Stay tuned for an important announcement on Friday, right in your mail inbox.
Now onto today’s free article.
Having gone through a database migration screwup is the mark of good engineers.
They’re like a rite of passage. The better you are, the more exposed you are to make a migration just complex enough for you to make one mistake, and cause an outage.
After one of those, you never see your database the same way anymore.
Code can be reviewed, but most importantly it is version controlled, and can be rolled back. Data, not so easy. You may revert to a past snapshot, but what about the correct data that was created between that snapshot and now?
Unlike code, reverting data involves data loss. And you probably can’t afford that.
Which is why database wartime stories are so funny. Everyone has one and, whenever I hear a good one, I feel a mix of comiseration and pure, unadulterated joy.
Here’s one of mine, if you’re wondering.
Back when I was working at a Django shop, I was co-responsible for a greenfield project that the company wanted to spin up really quickly. Me, and my partner in crime then, were extremely naive and junior. Especially me.
One week, we were waiting for the QA to give the thumbs up to a release candidate we had worked for the past two weeks, and I was bored. So I decided to do some refactor work that would make the codebase cleaner.
I’m wincing right now just remembering.
One of the things I did was renaming a File field. Django automatically provides a way to generate a migration file from changes you made in the models, and I was blindly creating those files all the time.
You should rarely, if ever, need to edit migration files by hand.
— Django official documentation, for real.
So, renaming a field. If I had only change the name of the field in the model, the generated migration would have renamed that column in the database. However, the model already specified the column name, and it was only natural to refactor that name too in one go.

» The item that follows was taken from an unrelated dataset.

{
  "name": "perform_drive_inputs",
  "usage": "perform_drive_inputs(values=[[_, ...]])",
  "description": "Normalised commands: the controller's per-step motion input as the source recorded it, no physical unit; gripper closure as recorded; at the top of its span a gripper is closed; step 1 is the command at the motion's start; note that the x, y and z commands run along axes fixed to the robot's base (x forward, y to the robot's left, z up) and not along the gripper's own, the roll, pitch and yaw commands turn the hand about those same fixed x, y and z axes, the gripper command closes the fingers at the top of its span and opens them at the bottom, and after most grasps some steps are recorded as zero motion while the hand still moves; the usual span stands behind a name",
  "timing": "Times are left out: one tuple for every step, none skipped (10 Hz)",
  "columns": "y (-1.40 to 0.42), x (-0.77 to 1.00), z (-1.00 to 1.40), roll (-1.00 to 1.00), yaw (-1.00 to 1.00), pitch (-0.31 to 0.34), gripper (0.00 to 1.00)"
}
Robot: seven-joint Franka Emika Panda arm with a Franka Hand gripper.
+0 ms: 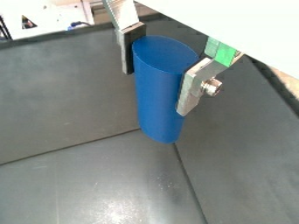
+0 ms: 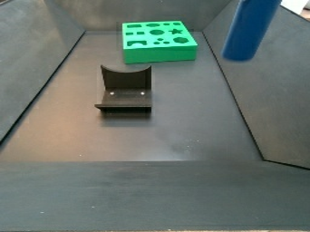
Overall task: Pick up the oval object. Move up. Move to above the board. Insert the oval object.
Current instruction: Move to above the board.
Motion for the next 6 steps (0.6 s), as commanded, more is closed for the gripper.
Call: perform_drive_inputs(values=[[0.00,-0.05,0.88,0.04,0.03,0.104,1.00],[0.00,-0.02,0.67,0.05,0.03,0.106,1.00],[0.00,-0.01,0.52,0.05,0.03,0.109,1.00],[-0.01,0.00,0.32,0.06,0.03,0.110,1.00],[-0.01,0.00,0.22,0.06,0.03,0.111,1.00],[-1.00,0.22,-0.03,0.14,-1.00,0.263,1.00]])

Django isn’t that clever, as I was going to discover soon enough. If the renamed field didn’t match the database column name, the generated file was going to be, not a rename, but a full drop of that column, and the creation of a new, empty one.
# A db_column mismatch requires a prior noop AlterField for the
# subsequent RenameField to be a noop on attempts at preserving the
# old name.— A perfectly comprehensible comment in Django codebase
Migration files generated. Applied on sandbox. Let the QA test it. I even remember running the new migration with my manager next to me, who was asking “is this what you expect?” as the command line was casually advising that there was a column dropped, and a new one created.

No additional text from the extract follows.